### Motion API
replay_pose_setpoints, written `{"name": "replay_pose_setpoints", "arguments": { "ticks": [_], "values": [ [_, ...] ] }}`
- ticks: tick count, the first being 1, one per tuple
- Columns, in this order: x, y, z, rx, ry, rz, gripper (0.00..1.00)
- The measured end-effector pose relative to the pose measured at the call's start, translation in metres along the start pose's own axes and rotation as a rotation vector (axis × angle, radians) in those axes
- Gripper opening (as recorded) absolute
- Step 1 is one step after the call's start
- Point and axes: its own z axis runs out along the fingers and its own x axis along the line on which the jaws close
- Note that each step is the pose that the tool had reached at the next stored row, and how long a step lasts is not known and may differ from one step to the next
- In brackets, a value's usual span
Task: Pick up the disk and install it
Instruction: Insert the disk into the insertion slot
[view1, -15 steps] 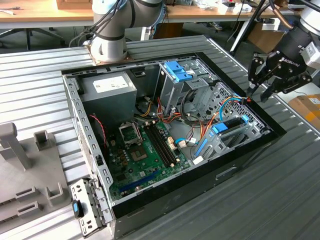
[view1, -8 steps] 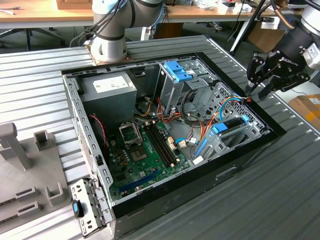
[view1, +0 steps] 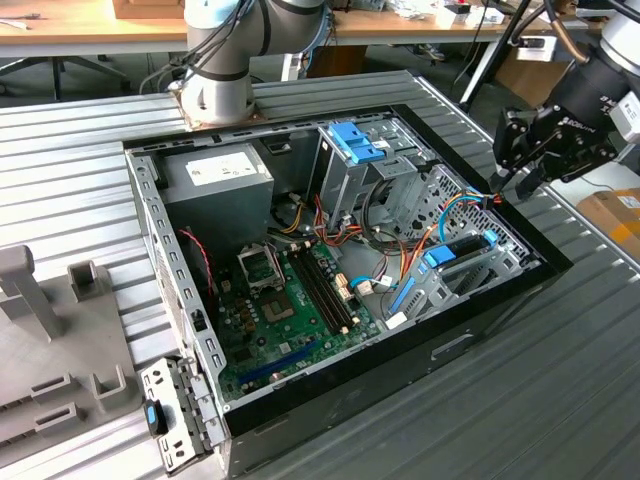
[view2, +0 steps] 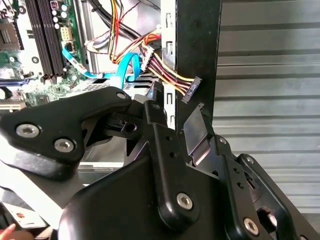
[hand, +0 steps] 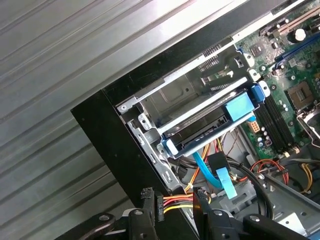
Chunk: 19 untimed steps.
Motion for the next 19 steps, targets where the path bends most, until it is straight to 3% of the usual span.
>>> {"name": "replay_pose_setpoints", "arguments": {
  "ticks": [5, 8, 14, 19],
  "values": [
    [0.0003, -0.0003, 0.0000, 0.0024, -0.0021, -0.005, 0.44],
    [0.0007, 0.0002, 0.0006, 0.0219, -0.0050, -0.008, 0.44],
    [0.0020, 0.0023, 0.0015, 0.0422, 0.0008, -0.011, 0.44],
    [0.0022, 0.0026, 0.0025, 0.0543, -0.0045, -0.012, 0.44]
  ]
}}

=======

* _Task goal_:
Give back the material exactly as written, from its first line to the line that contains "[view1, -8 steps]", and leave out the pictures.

* _Output of the exercise_:
### Motion API
replay_pose_setpoints, written `{"name": "replay_pose_setpoints", "arguments": { "ticks": [_], "values": [ [_, ...] ] }}`
- ticks: tick count, the first being 1, one per tuple
- Columns, in this order: x, y, z, rx, ry, rz, gripper (0.00..1.00)
- The measured end-effector pose relative to the pose measured at the call's start, translation in metres along the start pose's own axes and rotation as a rotation vector (axis × angle, radians) in those axes
- Gripper opening (as recorded) absolute
- Step 1 is one step after the call's start
- Point and axes: its own z axis runs out along the fingers and its own x axis along the line on which the jaws close
- Note that each step is the pose that the tool had reached at the next stored row, and how long a step lasts is not known and may differ from one step to the next
- In brackets, a value's usual span
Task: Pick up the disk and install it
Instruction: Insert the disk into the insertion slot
[view1, -15 steps] 
[view1, -8 steps] 

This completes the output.